As I write this, Athena and Moné have still never wrestled one on one in any wrestling company. They only wrestled twice back in the old company, in two multi women’s matches.
I look at the brackets and I start thinking about how many matches we might see per episode. Obviously, with Athena and Moné on the same side of the bracket they can’t face each other on May 25th. Could things line up so I get my ‘absolute dream match’ in Boston?
Realizing I wasn’t nearly ready to attend Big Business was a really difficult moment for me last year. I know it was the right thing, but it still makes me sad to think about what could have been if my mental health had been better.
Was my patience going to be rewarded with the match of my dreams? A match I had been wishing for since before Moné was even confirmed to be joining AEW? Had the stars truly aligned, providing me with the perfect venue, the perfect seats, the perfect friends to help support me, all in which to watch my two favorite wrestlers square off one on one for the first time in their careers?

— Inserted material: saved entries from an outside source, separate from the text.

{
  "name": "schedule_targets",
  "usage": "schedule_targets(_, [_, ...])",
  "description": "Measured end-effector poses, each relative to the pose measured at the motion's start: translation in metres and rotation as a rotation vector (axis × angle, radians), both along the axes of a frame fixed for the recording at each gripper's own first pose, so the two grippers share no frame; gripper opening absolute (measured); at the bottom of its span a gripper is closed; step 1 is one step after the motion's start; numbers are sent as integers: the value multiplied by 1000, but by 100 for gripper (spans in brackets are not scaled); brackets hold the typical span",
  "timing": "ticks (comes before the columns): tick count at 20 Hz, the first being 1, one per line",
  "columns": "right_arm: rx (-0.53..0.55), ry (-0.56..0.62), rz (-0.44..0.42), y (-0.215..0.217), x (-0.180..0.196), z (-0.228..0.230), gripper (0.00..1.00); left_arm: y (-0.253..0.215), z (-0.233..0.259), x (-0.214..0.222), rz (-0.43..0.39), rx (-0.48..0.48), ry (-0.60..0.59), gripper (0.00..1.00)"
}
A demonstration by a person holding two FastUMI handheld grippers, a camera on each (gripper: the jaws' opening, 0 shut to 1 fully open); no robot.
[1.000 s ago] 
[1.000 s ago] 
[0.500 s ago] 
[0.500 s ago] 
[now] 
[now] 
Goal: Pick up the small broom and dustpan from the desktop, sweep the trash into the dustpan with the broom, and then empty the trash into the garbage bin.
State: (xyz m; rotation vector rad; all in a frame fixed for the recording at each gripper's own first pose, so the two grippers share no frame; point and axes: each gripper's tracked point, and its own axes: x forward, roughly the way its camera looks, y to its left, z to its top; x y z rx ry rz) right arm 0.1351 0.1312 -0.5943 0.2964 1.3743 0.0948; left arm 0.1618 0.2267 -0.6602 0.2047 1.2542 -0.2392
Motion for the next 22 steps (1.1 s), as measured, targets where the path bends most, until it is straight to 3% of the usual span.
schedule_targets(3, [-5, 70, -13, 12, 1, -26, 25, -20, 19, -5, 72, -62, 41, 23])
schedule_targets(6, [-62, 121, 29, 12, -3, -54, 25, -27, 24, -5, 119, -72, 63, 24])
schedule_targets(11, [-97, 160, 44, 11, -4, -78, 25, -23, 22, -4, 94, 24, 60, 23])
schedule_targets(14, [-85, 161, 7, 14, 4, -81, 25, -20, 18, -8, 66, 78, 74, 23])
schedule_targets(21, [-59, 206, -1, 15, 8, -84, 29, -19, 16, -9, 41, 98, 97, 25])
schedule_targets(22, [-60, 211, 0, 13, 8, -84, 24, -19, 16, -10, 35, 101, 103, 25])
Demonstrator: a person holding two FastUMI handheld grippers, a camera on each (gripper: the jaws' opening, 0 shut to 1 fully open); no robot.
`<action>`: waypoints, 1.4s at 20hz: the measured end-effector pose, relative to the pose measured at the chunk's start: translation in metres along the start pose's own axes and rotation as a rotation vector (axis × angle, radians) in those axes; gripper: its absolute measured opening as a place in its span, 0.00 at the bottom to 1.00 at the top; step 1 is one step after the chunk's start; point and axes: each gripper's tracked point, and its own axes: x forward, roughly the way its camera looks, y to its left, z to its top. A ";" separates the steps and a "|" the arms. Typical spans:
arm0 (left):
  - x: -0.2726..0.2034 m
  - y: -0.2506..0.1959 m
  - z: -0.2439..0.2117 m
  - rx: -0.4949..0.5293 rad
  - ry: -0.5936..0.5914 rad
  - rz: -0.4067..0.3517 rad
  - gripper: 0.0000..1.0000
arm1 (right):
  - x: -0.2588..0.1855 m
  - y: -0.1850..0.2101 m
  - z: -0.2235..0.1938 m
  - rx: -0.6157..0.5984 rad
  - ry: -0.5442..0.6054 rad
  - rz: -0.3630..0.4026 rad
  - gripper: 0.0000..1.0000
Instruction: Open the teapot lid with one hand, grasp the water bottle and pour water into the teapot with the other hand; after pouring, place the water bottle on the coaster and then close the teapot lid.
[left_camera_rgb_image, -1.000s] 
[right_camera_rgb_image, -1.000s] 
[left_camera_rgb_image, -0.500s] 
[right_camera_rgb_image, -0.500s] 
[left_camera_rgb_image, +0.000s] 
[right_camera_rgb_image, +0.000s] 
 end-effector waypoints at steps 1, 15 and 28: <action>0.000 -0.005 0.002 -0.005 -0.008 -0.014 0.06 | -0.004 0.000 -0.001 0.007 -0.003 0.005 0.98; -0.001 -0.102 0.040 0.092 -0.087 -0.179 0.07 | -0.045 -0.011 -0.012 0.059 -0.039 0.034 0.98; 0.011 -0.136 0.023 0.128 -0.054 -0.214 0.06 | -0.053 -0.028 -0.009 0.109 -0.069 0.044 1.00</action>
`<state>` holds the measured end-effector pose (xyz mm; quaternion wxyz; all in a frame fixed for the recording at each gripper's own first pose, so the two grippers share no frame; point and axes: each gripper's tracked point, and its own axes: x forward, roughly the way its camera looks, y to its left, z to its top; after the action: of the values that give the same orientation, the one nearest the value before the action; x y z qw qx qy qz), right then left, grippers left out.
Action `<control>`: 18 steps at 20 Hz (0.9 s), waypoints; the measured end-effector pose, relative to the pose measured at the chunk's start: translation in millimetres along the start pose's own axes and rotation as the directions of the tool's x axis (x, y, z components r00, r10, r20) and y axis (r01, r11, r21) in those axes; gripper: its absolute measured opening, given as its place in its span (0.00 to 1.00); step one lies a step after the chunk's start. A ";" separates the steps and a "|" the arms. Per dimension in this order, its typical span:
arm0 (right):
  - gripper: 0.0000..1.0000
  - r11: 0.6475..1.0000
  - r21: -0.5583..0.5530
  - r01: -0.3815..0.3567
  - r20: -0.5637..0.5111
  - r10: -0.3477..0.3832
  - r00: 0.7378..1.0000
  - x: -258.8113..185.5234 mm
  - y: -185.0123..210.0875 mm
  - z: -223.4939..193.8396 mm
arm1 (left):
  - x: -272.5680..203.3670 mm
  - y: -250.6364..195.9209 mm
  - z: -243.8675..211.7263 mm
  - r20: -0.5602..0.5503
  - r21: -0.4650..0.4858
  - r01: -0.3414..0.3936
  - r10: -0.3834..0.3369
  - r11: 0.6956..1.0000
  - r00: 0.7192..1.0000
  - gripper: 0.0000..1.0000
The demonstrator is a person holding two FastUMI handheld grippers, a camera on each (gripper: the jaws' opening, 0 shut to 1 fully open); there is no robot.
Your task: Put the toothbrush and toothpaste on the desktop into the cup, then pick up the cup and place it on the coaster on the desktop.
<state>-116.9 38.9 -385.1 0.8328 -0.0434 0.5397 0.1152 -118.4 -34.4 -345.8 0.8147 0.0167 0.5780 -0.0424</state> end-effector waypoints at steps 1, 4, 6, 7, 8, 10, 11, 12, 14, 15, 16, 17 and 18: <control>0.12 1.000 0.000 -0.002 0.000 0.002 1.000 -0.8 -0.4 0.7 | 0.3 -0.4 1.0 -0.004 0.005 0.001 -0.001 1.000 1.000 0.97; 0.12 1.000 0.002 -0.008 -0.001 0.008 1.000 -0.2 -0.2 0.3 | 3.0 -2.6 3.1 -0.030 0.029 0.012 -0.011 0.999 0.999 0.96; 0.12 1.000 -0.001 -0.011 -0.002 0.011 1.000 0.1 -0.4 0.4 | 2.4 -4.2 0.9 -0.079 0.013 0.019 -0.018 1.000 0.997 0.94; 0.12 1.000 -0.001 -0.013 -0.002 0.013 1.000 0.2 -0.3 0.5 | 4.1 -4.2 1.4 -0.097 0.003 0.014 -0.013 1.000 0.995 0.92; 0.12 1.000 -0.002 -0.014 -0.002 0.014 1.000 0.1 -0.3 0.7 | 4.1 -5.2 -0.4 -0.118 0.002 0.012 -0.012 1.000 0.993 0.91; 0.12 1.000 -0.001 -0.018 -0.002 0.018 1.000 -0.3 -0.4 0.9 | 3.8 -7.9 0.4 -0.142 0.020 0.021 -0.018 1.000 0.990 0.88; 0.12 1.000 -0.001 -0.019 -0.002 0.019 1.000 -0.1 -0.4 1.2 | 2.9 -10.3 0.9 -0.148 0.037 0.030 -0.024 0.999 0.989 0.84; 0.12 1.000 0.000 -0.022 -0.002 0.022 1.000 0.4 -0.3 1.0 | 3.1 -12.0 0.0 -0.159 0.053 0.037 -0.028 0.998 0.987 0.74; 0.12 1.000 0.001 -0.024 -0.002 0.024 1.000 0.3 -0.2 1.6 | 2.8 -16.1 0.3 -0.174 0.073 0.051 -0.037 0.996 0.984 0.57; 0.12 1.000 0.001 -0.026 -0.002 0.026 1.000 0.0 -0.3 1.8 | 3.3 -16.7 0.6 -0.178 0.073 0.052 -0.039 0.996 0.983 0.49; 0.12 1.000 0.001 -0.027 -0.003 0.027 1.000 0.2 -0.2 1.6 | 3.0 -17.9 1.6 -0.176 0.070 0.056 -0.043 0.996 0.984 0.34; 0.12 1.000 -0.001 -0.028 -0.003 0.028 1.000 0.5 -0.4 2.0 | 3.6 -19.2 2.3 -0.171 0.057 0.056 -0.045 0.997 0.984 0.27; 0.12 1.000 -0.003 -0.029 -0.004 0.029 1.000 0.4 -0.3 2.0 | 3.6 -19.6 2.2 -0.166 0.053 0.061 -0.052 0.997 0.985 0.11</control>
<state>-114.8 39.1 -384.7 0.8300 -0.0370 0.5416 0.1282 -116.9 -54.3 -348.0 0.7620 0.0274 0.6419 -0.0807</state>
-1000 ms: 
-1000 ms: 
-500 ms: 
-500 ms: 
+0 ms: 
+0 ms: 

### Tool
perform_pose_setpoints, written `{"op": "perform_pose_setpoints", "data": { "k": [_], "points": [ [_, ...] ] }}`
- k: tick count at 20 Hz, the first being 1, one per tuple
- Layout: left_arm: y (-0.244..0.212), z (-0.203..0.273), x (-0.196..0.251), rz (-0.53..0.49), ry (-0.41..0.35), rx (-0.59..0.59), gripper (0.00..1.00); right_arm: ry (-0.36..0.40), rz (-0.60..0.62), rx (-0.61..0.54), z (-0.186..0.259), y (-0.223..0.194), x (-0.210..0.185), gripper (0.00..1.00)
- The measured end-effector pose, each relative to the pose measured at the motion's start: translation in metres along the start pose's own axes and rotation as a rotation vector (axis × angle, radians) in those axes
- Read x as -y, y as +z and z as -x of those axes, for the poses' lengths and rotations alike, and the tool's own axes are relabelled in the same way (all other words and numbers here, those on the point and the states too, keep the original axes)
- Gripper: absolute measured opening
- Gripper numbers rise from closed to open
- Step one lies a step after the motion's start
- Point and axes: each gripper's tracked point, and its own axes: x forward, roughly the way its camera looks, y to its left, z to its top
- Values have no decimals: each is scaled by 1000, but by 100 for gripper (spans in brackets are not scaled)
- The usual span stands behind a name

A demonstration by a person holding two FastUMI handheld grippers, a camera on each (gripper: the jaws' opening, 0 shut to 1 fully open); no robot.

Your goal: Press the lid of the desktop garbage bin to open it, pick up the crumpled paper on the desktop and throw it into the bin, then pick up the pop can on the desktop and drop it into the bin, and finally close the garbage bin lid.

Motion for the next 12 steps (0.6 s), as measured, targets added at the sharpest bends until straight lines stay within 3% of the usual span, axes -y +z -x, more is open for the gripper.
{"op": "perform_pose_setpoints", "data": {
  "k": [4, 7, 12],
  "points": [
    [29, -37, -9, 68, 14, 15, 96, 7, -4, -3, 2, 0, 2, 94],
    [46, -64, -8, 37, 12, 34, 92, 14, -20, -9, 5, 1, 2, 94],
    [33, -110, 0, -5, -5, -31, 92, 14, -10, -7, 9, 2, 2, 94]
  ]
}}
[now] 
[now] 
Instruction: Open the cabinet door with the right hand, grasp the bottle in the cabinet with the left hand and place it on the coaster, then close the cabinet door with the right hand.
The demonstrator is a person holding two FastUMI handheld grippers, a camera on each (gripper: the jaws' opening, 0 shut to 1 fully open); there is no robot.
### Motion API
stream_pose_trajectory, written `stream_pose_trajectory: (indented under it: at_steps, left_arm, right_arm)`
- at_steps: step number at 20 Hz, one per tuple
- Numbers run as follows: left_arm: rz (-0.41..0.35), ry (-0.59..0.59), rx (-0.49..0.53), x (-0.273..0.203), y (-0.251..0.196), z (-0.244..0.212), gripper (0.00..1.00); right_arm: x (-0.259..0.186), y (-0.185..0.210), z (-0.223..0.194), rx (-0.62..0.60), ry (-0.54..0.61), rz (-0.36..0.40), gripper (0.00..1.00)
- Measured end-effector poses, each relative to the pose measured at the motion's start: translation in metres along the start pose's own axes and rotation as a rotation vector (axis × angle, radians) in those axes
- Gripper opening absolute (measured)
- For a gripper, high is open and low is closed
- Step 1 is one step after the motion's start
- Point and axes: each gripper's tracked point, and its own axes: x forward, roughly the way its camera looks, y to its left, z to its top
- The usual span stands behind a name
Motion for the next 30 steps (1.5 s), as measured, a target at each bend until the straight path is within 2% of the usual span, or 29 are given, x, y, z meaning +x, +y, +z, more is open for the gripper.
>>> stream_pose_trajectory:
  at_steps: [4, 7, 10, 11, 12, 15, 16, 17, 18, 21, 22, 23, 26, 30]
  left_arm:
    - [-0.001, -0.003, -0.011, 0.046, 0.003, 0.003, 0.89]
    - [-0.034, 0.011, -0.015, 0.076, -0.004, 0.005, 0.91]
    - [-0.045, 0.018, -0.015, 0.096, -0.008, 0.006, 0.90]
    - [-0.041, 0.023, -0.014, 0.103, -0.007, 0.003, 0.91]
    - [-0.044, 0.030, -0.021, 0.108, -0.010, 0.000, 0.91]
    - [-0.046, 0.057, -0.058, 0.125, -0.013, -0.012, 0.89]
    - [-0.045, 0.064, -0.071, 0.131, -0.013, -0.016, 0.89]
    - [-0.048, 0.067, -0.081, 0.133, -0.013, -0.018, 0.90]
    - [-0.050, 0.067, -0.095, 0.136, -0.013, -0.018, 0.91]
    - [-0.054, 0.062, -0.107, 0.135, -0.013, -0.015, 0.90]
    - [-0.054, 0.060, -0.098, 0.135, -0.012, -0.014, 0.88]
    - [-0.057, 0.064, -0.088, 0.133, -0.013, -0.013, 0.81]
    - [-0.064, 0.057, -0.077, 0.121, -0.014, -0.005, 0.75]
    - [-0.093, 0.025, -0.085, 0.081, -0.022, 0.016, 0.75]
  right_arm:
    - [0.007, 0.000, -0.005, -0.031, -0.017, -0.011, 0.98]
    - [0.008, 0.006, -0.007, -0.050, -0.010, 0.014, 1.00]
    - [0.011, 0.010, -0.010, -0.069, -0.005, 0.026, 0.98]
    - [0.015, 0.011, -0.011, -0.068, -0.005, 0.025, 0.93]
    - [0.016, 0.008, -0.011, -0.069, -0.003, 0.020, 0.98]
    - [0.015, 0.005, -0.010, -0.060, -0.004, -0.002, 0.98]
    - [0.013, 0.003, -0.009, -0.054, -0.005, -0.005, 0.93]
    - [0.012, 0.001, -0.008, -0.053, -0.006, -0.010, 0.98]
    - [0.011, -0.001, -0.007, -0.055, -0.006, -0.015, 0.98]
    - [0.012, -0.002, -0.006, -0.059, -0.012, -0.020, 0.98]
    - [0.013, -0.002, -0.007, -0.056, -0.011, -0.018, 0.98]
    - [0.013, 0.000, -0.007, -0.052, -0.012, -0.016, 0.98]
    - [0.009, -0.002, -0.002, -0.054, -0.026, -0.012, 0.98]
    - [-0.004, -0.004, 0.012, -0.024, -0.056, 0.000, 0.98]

Why yes. The stars had truly aligned.
And to return to one final point from that post in March 2023.
I hope that it leads to further growth for the women's division, that definitely doesn't get the respect the talents within it deserve. Maybe with a big established star in the mix, things might change.
For at least the last few months, the women’s division has been getting the focus it long deserved.
At the bottom of things, when hope is lost, it can feel like it’s never coming back. Like nothing good will ever happen again. In a place I had felt at home, I had felt exposed and scared, in ways I had never felt before.
This Wednesday, I come back home. And for at least one night, the universe demonstrates that dreams absolutely can come true.